When parents in Massachusetts divorce, they will need to make decisions regarding how they will care for their child once their marriage has ended. Massachusetts law recognizes four different kinds of child custody arrangements. They are sole legal custody, shared legal custody, sole physical custody and shared physical custody. Parents are free to work out child custody arrangements on their own, so long as the final agreement falls within these statutory definitions of custody. If parents reach a custody agreement out-of-court, it will be reviewed by the court to ensure it is in the best interests of the child.

If a parent has sole legal custody of the child, then that parent alone has the ability to make major life decisions on behalf of the child. This might include where the child goes to school, what doctor the child will see, what religion the child will practice and other decisions regarding the child’s emotional development. If the child’s parents agree to shared legal custody, then both of them are involved in and have the ability to make such decisions.

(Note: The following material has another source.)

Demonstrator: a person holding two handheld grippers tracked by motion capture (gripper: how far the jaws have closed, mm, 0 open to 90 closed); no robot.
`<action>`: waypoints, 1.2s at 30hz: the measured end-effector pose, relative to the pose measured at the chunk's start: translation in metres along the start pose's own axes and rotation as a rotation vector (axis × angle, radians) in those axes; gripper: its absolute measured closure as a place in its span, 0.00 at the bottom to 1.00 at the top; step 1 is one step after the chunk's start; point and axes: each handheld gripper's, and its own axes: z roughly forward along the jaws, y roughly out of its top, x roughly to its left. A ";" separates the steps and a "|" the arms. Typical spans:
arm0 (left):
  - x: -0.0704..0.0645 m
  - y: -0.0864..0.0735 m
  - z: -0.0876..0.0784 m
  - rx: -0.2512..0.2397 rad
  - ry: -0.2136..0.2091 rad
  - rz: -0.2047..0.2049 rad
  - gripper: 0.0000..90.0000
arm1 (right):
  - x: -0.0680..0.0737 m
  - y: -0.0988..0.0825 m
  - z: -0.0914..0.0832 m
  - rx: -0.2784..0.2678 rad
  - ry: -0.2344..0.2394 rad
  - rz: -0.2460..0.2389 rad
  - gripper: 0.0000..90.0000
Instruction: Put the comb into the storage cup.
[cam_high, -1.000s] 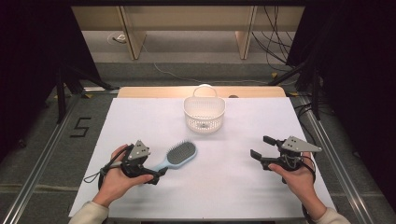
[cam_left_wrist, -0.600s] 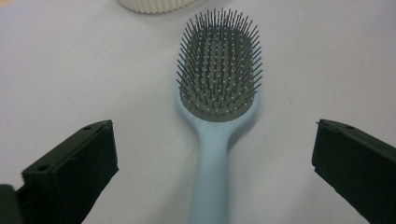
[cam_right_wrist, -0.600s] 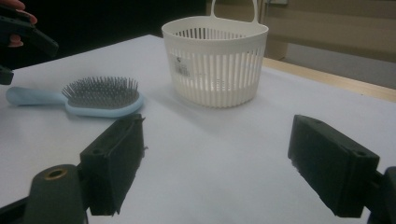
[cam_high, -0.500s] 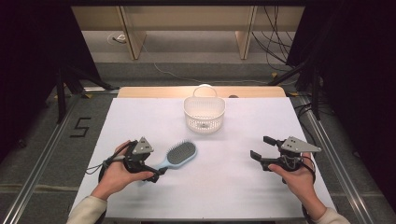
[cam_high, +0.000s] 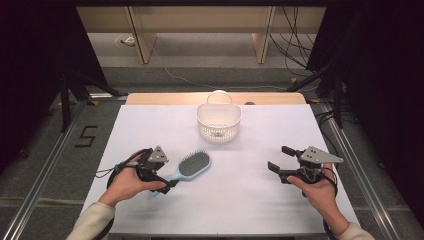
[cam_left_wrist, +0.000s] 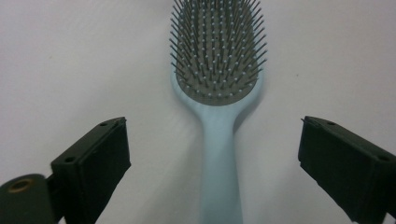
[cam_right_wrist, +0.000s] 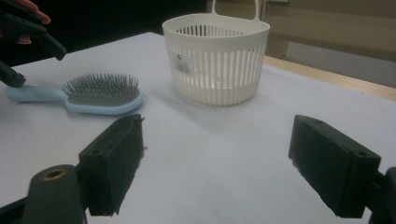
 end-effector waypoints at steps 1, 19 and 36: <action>0.000 0.001 0.001 0.013 -0.002 0.009 0.10 | 0.000 0.000 0.000 0.001 -0.001 -0.001 0.21; -0.002 0.019 0.025 0.279 -0.035 0.075 0.19 | -0.001 0.000 0.000 0.000 -0.006 0.003 0.21; -0.001 0.030 0.039 0.381 -0.051 0.064 0.29 | -0.001 0.000 0.000 0.004 -0.010 0.004 0.21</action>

If a parent has sole physical custody of the child, then the child will reside with that parent, and the other parent will have reasonable parenting time with the child (unless doing so is not in the child’s best interest.) Parenting time in Massachusetts is essentially visitation periods that the parent who does not have sole physical custody of the child has a right to. If the parents agree to shared physical custody, it means that the child will live with one parent for a certain period of time and then with the other parent for a certain period of time. In this manner, the child will have continued and frequent contact with each of his or her parents.

As this shows, there are various types of child custody decisions parents will need to come to an agreement on. Of course, if negotiations fail parents can always turn to the court to make child custody decisions. In either case, it can help for a parent to be represented by an attorney, to ensure they make fair, informed and appropriate choices.